A due settimane dalla pubblicazione del primo Rapporto annuale sugli abusi e a tre anni dalla Conferenza sulla salvaguardia svoltasi a Varsavia, un centinaio tra vescovi, sacerdoti, suore e religiosi, laici e laiche — alcuni anche vittime e sopravvissuti — si sono riuniti a Roma, da oggi fino a venerdì 15 novembre, per una Conferenza internazionale sulla safeguarding nella Chiesa in Europa. Promosso dalla Pontificia commissione per la Tutela dei Minori, l’incontro si svolge nella sede dell’organismo, Palazzo Maffei Marescotti.
È il secondo appuntamento del genere dopo quello per l’Europa orientale organizzato insieme ai vescovi polacchi nel settembre 2021 nella capitale Varsavia, a cui parteciparono rappresentanti di episcopati e ordini religiosi e professionisti laici (tra cui anche psicoterapeuti) da 17 Paesi. Gli obiettivi perseguiti allora, in tre giorni di testimonianze, confronti e riflessioni erano stati quelli di consolidare prevenzione, denuncia e attuazione delle procedure, poi esaminare le risposte alla crisi degli abusi da parte di diverse chiese e anche creare un network per una più stretta collaborazione. Era nata così la ECO Network che ha riunito delegati e professionisti della salvaguardia di Chiese particolari dall’Atlantico agli Urali, “incontratisi” virtualmente in questi anni tramite webinar.

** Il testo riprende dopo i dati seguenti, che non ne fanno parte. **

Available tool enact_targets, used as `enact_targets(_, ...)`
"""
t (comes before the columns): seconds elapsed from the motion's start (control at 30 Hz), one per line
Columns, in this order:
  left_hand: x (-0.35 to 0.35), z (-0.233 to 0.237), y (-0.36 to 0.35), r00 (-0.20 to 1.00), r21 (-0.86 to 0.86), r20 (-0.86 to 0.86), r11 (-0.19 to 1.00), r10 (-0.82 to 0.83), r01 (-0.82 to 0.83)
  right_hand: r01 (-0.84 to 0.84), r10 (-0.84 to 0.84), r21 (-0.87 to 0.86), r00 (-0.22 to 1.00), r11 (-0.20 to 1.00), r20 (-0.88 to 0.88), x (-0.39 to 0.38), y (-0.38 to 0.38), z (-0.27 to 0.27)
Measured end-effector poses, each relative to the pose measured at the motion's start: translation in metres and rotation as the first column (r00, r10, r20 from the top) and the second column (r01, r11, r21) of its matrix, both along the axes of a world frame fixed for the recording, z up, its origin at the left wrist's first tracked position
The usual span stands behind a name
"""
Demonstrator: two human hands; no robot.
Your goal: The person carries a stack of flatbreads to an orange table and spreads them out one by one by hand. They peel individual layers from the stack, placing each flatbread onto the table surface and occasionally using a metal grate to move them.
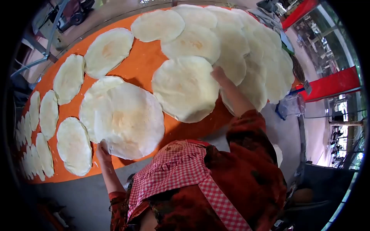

Con la tre giorni in corso in Vaticano i partecipanti provenienti da 25 Paesi europei intendono di fatto irrobustire la Rete Europea così da condividere le “best practices” nella missione di protezione dei bambini e dei vulnerabili. La mappa delle nazioni rappresentate – dalle regioni nordiche a quelle ad Est, inclusa l’Ucraina, ma anche il Regno Unito e la Russia – dimostra questa volontà di ampliamento.
La sessione di lavori si è aperta questa mattina con un messaggio di Papa Francesco (che pubblichiamo in una traduzione italiana) e un videomessaggio da Boston del cardinale Sean Psatrick O’Malley, presidente di Tutela Minorum, il quale ha espresso la speranza che il patrimonio di culture, lingue, etnie e religioni di cui l’Europa è depositaria possa «contribuire ai nostri sforzi per riparare il danno causato ai bambini, ora adulti, attraverso gli abusi nella Chiesa cattolica e per creare una cultura in cui i bambini e le loro famiglie possano imparare e abbracciare l’amore di Cristo con la certezza che saranno protetti dagli abusi».
«I bambini sono al centro della nostra fede; dobbiamo dare loro voce e ascoltarli. Dobbiamo anche ascoltare e rispondere a coloro che sono stati danneggiati, guidando sempre con cura e compassione» ha detto O’Malley. «Dobbiamo seguire il giusto processo nell’indagare sulle accuse e dobbiamo mostrare una forte leadership nell’intraprendere le azioni necessarie per prevenire il più possibile qualsiasi abuso».
Al videomessaggio del cardinale cappuccino è seguito il discorso del vescovo segretario, Luis Manuel Alí Herrera, che ha subito invocato «azioni concrete e cambiamenti effettivi», perché, ha detto, «a nessuno servono bellissime parole che poi rimangono su fogli immobili: non servono alle vittime e ai sopravvissuti» e «nemmeno a coloro i quali sono impegnati nella protezione di minori e vulnerabili o nell’accoglienza di chi è stato ferito, in quanto ne viene minata la credibilità stessa degli intenti e delle azioni».
Monsignor Alí Herrera ha indicato anche gli obiettivi della Conferenza, come emerso dalle richieste presentate dagli stessi partecipanti al momento dell’iscrizione: «Condividere esperienze, imparare, tessere reti». «Tessere reti di bene», ha rimarcato il presule: «Qui — ha assicurato — tenderemo e tesseremo reti robuste e condivise con l’obiettivo di rafforzarci nel contrastare l’abuso perché non avvenga più».
Durante le sessioni plenarie verranno presentati i progetti di “Memorare” volti a implementare nel Global South centri per segnalazioni e assistenza, la formazione a livello locale, una rete di professionisti sulla tutela. Insieme a questi, anche le iniziative di Chiese locali e associazioni come il “”Proyecto Repara” dell’arcidiocesi di Madrid per la cura delle vittime e la prevenzione, lo studio del Centro Giovanile Giovanni Paolo ii o ancora l’esperienza di safeguarding della Chiesa in Germania e nel Belgio. Considerando il fatto che i partecipanti sono coinvolti in una discussione di tre giorni su temi di non facile portata, è stato creato uno “Spazio Sicuro” per gestire potenziali situazioni di disagio, con strategie di auto-cura e l’assistenza di clinici esperti.